Oltre all’interesse verso il lavoro dei suoi simili e per i temi classici contemplati in ogni corrente in cui ha vissuto e plasmato in modo sublime, negli anni successivi Picasso riflette inquietudini profondamente personali. Il gusto per lo svago in spettacoli tipici come le corride – luoghi di incontro e di relax –, le donne – soprattutto quelle con cui ha condiviso la vita –, il cerchio di amicizie così versatili, la preoccupazione, il rifiuto delle ideologie politiche castranti e la mancanza di libertà lo hanno portato a vivere in esilio fino alla morte in diversi luoghi ispiratori della Francia malgrado il radicamento, l’amore per il suo paese, la sofferenza della guerra, riflessi nella sua arte e trasmessi in maniera universale da artista – anche – engagé.
Picasso ha plasmato la sua arte con una disinvoltura che non lascia dubbi sulla sua libertà, sui suoi sentimenti e – a volte anche – sul suo risentimento. La sua opera può essere apprezzata nella bellezza della forma quanto nel profondo strazio che spesso emana.

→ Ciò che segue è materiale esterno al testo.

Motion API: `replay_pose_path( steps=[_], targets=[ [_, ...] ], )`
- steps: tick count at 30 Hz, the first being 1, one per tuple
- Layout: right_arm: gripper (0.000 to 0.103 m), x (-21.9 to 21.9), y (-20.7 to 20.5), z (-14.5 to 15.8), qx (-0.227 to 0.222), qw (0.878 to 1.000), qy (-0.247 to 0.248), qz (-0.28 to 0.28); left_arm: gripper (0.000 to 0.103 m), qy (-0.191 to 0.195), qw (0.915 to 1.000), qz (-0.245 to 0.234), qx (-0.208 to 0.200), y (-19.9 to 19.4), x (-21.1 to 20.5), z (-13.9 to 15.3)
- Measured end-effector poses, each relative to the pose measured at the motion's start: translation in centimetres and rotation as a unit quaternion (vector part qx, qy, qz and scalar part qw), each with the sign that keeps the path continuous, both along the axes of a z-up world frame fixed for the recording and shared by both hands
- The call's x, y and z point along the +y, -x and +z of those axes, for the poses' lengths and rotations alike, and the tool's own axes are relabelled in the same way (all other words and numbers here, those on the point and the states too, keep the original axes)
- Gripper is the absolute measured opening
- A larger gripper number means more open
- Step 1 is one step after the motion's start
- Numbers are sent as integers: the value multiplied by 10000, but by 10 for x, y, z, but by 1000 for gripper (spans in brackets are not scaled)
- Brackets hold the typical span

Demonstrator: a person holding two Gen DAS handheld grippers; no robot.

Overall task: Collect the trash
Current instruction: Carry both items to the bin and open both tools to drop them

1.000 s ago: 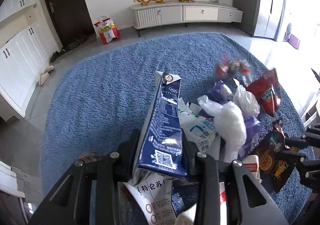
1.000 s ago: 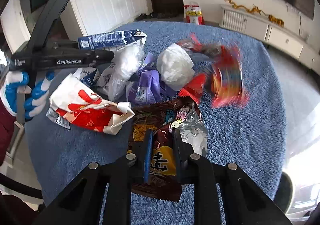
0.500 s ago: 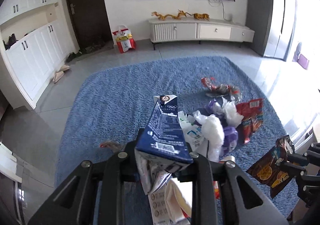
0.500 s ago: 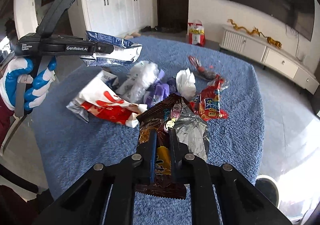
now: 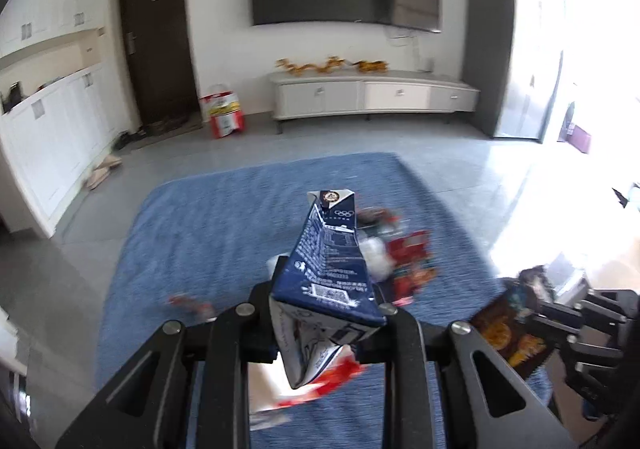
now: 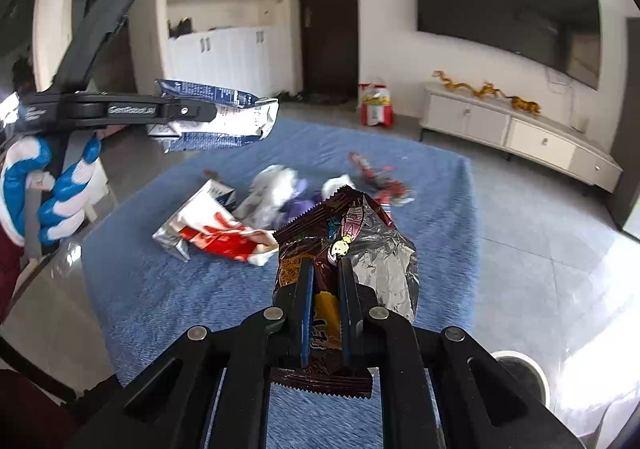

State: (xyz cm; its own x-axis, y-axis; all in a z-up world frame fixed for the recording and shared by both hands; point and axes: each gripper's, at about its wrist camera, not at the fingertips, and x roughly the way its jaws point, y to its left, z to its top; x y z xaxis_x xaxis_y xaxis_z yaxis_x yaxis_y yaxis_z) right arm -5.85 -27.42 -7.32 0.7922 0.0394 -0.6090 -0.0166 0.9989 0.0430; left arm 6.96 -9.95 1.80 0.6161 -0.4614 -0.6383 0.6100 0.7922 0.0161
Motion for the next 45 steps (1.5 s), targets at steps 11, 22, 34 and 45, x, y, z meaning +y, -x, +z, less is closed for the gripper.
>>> replay_pose_path(
  steps=[11,22,34,45],
  targets=[
    [11,-116,57,-24,81,9881,-219,-1523,23,-33,9845,-1709,380,62,-155,-19],
    [11,-240,99,-122,1141,9448,-538,-3024,23,-825,9490,-2878,987,108,-295,-104],
    [48,-298,85,-184,1644,9193,-959,-3444,29,-960,9302,-2911,2020,112,-358,-176],
    [52,-279,99,-137,1220,9184,-888,-3659,49,-412,9387,-2857,1885,108,-327,-136]
  ],
)
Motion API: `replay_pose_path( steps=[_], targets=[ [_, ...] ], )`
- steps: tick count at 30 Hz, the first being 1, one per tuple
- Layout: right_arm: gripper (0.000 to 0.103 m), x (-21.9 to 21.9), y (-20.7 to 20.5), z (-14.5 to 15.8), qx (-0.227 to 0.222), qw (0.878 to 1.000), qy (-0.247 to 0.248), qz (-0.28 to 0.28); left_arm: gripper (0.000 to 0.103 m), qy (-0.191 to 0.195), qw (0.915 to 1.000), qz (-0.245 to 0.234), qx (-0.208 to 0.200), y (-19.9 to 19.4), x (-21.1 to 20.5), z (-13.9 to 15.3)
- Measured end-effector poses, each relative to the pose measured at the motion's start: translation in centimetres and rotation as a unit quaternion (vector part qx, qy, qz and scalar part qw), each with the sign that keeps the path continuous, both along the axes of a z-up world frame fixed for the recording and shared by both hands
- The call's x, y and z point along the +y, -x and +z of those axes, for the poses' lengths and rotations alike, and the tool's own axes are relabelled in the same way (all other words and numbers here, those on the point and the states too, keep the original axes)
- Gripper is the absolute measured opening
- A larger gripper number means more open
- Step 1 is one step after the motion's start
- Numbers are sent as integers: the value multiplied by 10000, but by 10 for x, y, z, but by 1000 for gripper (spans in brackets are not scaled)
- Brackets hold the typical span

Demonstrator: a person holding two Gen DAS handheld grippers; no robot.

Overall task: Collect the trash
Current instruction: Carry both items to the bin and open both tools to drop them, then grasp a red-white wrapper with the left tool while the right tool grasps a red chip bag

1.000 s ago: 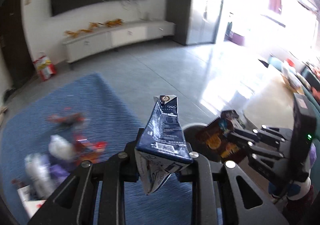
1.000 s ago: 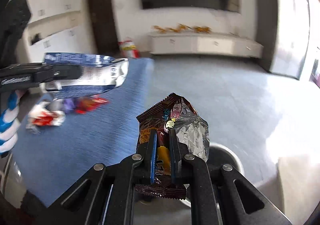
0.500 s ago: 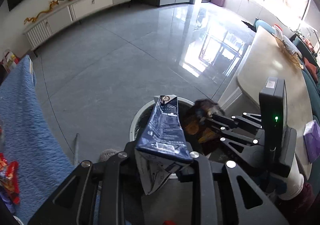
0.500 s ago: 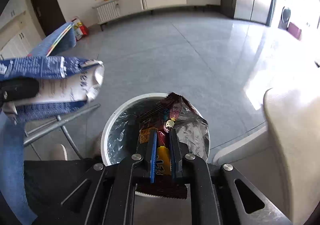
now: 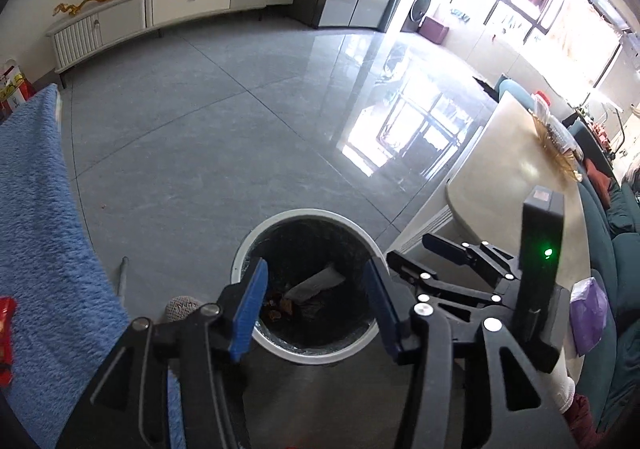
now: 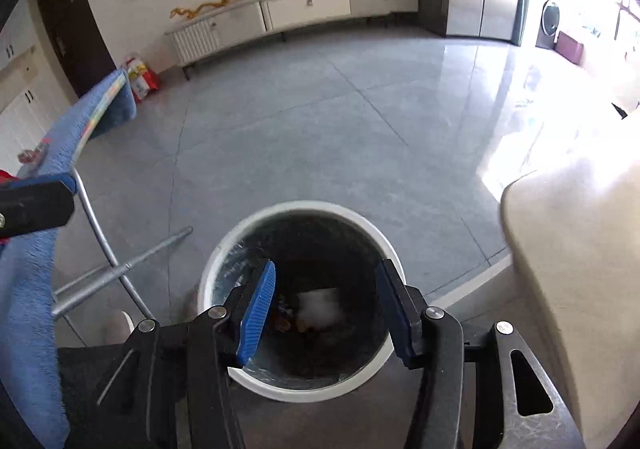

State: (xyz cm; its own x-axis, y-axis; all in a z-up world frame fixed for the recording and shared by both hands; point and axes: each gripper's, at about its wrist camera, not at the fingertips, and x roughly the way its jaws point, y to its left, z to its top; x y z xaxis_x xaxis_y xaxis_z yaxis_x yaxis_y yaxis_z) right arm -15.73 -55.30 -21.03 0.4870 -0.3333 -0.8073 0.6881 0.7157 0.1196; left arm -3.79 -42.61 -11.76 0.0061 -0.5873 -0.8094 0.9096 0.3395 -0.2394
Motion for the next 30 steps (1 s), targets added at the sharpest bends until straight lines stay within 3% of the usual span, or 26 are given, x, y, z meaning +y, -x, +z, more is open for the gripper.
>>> replay_pose_path(
  steps=[6,12,14,19,23,26,30],
  targets=[
    [52,34,-13,59,-497,9975,319,387,49,333,9984,278,-354,-11,50,36],
    [52,82,-45,110,-958,9881,588,1048,53,589,9922,885,-649,-41,135,64],
    [52,100,-57,123,-1090,9840,613,1267,59,652,9880,1162,-782,-52,170,71],
    [52,144,-83,146,-1225,9735,774,1770,60,692,9742,1889,-1027,-80,252,84],
    [52,170,-104,152,-1227,9671,813,2073,60,589,9570,2598,-1150,-110,319,82],
    [53,188,-118,153,-1246,9614,726,2344,60,513,9440,3088,-1046,-130,368,72],
    [53,210,-139,147,-1154,9538,693,2684,60,428,9375,3361,-789,-139,398,58]
  ],
)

La tela del marinaio ritratto da una finestra con lo sguardo frontale, penetrante, sorridente, è quello dell’amico e leggendario fotografo Doisneau. La corrispondenza con scrittori quali Cocteau, Apollinaire, Casagemas, Reventós, tra gli altri, dice molto dei suoi affetti e dell’uomo in sintonia con il mondo intellettuale come parte del suo universo artistico. Le immagini famigliari e rilassate con i suoi bambini, la passione e l’ammirazione a volte estreme da parte delle sue amanti, le preoccupazioni politiche, le contraddizioni, sono alcuni esempi a dimostrare quanto il genio fosse prima di tutto umano.
Nella mia naïveté di ragazza non avevo tutti i torti a voler vedere il genio, alla fine non era poi così estraneo ai temi quotidiani e terreni. Forse era quel suo essere troppo umano ad attirarmi di più, molto prima di conoscere la grandezza e la genialità della sua opera universale che specialmente in questo anniversario continuiamo a celebrare in tutto il mondo.